Dr. Granville grimaced. “I don’t like that term. I wouldn’t describe your husband’s symptoms as a nervous condition. He is deeply depressed. I believe he may have lived with untreated schizophrenia for many years. There appear to be repressed memories-”
Annabel interrupted. “What can you do?”
Schizophrenia…depression…these were just useless labels. She wanted to know that Max was going to get better.
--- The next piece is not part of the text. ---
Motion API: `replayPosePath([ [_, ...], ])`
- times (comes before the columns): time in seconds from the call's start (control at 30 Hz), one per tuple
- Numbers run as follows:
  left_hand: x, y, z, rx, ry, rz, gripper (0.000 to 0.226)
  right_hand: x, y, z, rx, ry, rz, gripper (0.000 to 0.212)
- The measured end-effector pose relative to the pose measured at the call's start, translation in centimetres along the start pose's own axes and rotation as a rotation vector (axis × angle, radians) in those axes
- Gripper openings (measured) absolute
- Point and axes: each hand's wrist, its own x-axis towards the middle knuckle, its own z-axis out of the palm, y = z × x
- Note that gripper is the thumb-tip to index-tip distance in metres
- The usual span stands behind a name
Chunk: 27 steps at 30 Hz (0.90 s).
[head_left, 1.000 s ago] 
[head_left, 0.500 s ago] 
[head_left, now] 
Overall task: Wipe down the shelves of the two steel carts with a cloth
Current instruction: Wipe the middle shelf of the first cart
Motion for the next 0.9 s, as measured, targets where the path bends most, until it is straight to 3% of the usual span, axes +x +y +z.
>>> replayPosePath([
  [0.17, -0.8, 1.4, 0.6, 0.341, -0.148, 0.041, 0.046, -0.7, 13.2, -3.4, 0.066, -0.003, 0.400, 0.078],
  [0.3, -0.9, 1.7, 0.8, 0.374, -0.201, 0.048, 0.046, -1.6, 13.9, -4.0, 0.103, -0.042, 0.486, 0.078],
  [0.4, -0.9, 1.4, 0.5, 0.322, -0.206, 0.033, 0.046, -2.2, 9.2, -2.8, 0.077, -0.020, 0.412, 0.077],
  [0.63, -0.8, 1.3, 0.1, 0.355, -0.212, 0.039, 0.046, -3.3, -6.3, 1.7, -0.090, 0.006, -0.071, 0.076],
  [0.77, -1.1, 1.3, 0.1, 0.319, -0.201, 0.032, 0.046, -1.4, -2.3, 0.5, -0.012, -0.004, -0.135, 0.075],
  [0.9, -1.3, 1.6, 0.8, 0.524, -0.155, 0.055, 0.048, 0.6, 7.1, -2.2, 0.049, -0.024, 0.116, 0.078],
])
Dr. Granville was sympathetic. “I know it’s very difficult. You want answers, and I don’t have them for you. Eventually we will put him on drug treatment and into therapy. With the right combination of medication, symptoms can often be effectively managed.”
“But not cured?”
Dr. Granville looked at the beautiful, exhausted woman in front of him and wished with all his heart he had the magic wand she needed.
“No one can be cured of being who they are, Mrs. Webster.”
For the next two weeks, there was no change in Max’s condition.
Annabel begged Eve to come and visit him.
“He asks for you constantly. For God’s sake, Eve, he’s your son! Whatever he’s done, or not done, whatever happened at Kruger-Brent, can’t you forgive him?”
But the old woman’s brain was as addled as her son’s. Max was her husband, Keith. Max was her sister’s husband, George Mellis. Max had raped her, disfigured her, stolen Kruger-Brent from her.